◆ TASK INSTRUCTIONS: Below are records; reproduce exactly the lines from the one that has "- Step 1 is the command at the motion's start" through the one that has "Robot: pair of", ends included, and nothing more.
Top of RECORDS PROVIDED
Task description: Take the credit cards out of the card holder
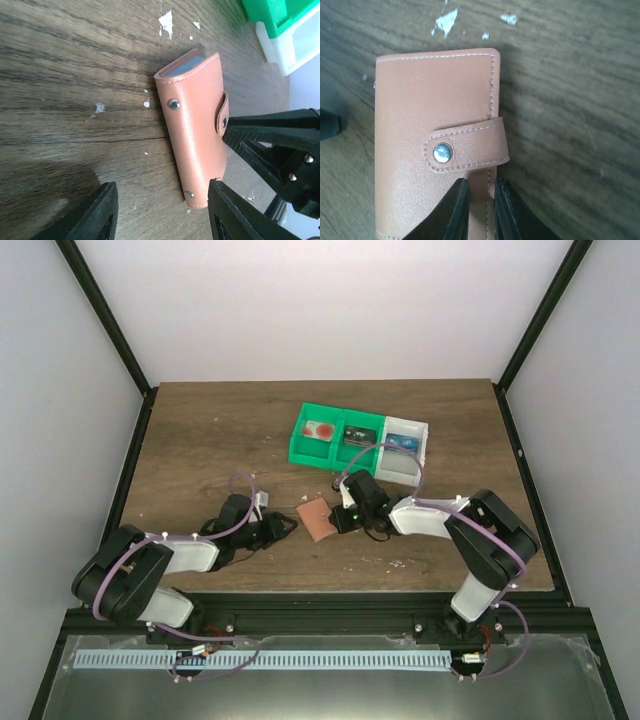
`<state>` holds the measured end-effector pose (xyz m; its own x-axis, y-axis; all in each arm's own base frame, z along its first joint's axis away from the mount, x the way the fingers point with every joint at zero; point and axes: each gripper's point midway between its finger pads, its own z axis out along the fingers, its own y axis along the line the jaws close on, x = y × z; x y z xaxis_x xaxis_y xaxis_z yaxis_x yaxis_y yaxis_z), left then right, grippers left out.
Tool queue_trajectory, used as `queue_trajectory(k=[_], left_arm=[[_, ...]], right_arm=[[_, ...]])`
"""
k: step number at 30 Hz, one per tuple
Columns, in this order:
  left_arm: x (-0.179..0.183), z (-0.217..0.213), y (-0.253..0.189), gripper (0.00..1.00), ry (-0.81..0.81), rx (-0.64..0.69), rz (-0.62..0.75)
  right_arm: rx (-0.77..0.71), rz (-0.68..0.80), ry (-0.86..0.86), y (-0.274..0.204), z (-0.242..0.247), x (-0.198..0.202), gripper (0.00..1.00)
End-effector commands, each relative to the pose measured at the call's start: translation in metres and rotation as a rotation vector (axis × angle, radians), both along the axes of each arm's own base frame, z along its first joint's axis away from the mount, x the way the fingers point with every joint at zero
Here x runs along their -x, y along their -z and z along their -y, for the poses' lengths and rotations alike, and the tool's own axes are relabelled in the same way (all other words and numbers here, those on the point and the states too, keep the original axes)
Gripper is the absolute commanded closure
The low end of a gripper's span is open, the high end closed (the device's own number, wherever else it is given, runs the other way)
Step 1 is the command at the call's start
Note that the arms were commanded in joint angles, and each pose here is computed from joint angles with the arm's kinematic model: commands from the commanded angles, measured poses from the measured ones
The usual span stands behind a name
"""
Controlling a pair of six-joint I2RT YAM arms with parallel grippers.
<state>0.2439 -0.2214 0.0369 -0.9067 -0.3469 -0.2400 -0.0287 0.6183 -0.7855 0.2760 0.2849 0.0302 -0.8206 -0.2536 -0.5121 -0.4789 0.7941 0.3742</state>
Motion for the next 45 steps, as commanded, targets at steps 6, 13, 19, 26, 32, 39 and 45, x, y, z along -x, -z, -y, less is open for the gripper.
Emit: queue_trajectory(k=[6,13,19,26,32,39,45], left_arm=[[-0.003,0.014,-0.015,0.49,0.026,0.108,0.006],[-0.001,0.012,-0.018,0.48,0.003,0.142,0.009],[0.004,0.009,-0.014,0.48,-0.002,0.142,-0.007],[0.005,0.007,-0.015,0.47,-0.003,0.131,0.004],[0.007,0.006,-0.010,0.47,-0.003,0.124,-0.009],[0.009,0.006,-0.008,0.47,-0.003,0.132,-0.020],[0.008,0.007,-0.009,0.47,0.001,0.135,-0.021]], right_arm=[[0.079,-0.006,0.086,-0.027,0.023,0.019,0.84],[0.067,0.038,0.118,-0.056,-0.002,0.007,0.81],[0.118,0.043,0.127,-0.049,-0.019,0.003,0.80],[0.207,0.053,0.138,-0.034,-0.024,-0.001,0.79],[0.289,0.072,0.146,-0.021,-0.021,-0.003,0.77],[0.361,0.066,0.130,-0.004,-0.021,0.003,0.74],[0.413,0.089,0.157,-0.002,-0.013,0.000,0.79]])
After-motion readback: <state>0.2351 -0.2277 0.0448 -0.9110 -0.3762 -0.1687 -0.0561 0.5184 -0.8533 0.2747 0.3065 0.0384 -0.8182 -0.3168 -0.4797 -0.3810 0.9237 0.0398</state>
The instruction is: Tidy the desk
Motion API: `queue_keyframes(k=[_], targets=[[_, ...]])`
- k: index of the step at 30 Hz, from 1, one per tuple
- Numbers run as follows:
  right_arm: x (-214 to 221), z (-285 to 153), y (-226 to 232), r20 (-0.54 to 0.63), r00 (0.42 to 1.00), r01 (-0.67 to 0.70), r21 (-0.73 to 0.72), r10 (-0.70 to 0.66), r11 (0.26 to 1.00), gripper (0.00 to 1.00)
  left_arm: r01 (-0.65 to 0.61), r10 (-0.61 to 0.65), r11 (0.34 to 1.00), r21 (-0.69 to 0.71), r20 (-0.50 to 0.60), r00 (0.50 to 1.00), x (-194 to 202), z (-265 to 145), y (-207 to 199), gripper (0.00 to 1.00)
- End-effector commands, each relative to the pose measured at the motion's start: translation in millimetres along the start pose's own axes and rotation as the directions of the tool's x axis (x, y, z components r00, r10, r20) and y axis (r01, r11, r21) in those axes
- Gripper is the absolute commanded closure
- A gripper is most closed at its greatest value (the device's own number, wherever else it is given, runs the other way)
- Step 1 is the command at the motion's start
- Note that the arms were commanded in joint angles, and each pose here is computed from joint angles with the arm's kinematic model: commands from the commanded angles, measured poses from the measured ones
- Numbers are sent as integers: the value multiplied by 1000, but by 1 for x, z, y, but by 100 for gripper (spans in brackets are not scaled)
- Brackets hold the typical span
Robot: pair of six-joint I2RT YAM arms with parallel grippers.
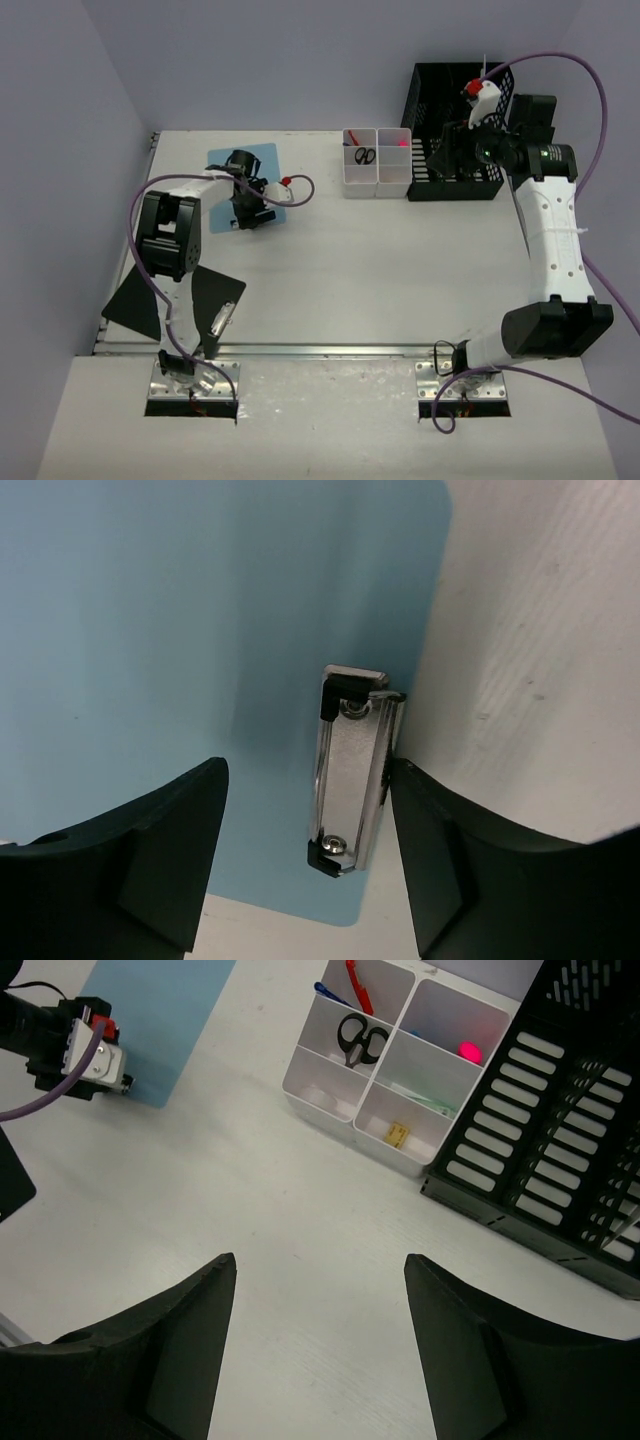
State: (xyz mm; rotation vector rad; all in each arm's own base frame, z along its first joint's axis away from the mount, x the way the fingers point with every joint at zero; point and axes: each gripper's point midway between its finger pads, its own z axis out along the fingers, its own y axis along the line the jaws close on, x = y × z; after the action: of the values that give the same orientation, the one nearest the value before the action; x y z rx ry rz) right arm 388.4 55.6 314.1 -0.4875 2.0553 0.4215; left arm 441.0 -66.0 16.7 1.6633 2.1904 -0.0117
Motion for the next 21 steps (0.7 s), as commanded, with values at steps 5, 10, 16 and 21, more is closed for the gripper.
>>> queue_keyframes(k=[5,10,16,21], targets=[[-8,-4,7,32,999,31,-22,-31,999,32,-55,52,998,39,74,996,-1,-3,14,47],[-8,-2,8,28,999,26,-31,-25,999,32,-47,35,992,113,101,994,-4,-3,-6,70],[-8,-2,14,34,999,22,-45,-20,999,32,60,-91,982,178,176,980,-22,-17,-22,100],[-14,-7,18,65,998,11,-33,-9,999,32,214,-267,959,185,345,900,-75,-62,-5,100]])
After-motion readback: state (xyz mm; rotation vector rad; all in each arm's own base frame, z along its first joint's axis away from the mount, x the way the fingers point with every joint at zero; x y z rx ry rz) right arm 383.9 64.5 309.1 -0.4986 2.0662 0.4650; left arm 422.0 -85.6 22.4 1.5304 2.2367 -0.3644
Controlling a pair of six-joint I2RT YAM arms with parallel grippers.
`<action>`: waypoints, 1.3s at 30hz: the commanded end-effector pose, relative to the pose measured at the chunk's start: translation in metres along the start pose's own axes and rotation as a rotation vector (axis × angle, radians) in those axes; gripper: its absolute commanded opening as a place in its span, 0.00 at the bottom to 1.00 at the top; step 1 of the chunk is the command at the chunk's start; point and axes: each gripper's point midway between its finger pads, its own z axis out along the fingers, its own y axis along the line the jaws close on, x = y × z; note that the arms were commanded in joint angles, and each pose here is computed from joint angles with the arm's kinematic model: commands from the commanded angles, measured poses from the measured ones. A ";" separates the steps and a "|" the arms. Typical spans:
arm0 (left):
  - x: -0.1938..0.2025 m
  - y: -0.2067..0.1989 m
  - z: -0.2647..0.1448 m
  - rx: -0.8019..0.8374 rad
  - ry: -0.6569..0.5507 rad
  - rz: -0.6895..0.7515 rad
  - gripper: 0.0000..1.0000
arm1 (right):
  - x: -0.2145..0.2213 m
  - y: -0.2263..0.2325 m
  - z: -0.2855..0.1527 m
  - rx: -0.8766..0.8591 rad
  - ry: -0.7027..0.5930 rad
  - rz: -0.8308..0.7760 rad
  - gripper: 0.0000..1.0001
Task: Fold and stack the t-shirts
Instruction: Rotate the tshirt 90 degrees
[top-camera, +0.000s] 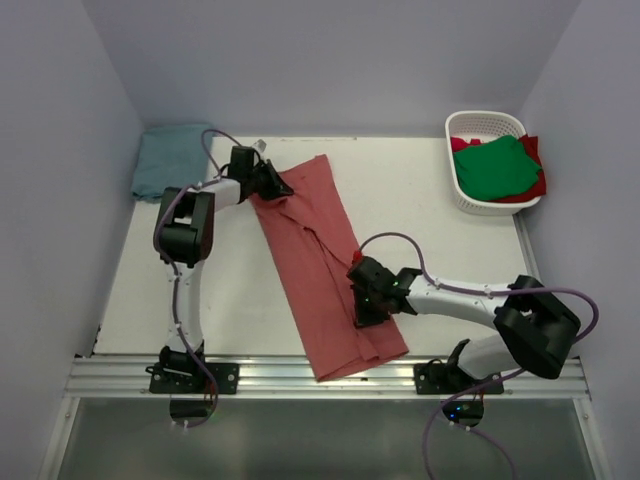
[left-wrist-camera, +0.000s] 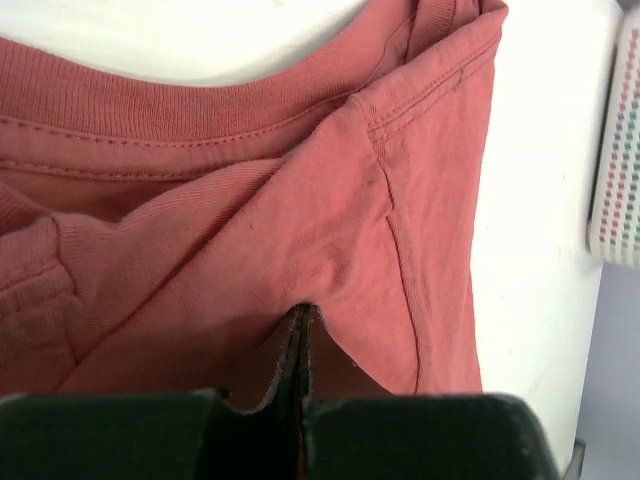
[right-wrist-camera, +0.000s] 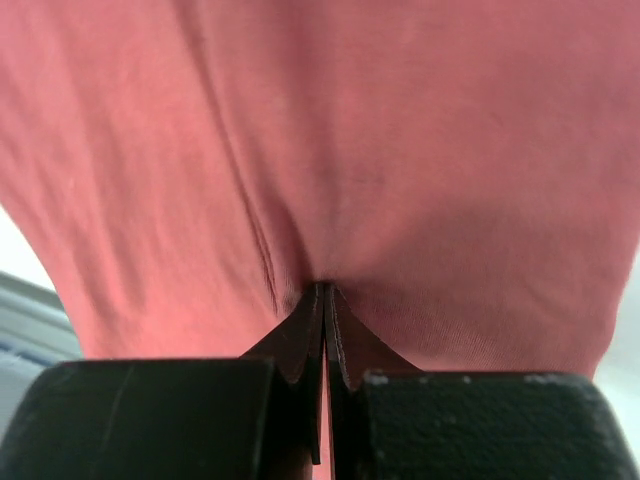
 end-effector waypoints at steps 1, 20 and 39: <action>0.057 0.005 0.029 0.004 0.208 0.088 0.00 | 0.051 0.010 0.012 -0.001 0.141 0.050 0.00; 0.079 -0.020 0.038 0.032 0.234 0.189 0.00 | 0.119 0.065 0.014 0.105 0.167 -0.206 0.00; 0.033 -0.003 0.079 0.017 0.182 0.099 0.00 | 0.074 0.044 -0.027 0.270 -0.023 -0.231 0.00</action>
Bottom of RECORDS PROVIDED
◆ TASK RESULT:
- Step 1 is the command at the motion's start
- Note that the arms were commanded in joint angles, and each pose here is computed from joint angles with the arm's kinematic model: commands from the commanded angles, measured poses from the measured ones
- Numbers are sent as integers: the value multiplied by 1000, but by 1 for x, z, y, but by 100 for gripper (spans in brackets are not scaled)
- Brackets hold the typical span
Robot: pair of six-joint I2RT YAM arms with parallel grippers.

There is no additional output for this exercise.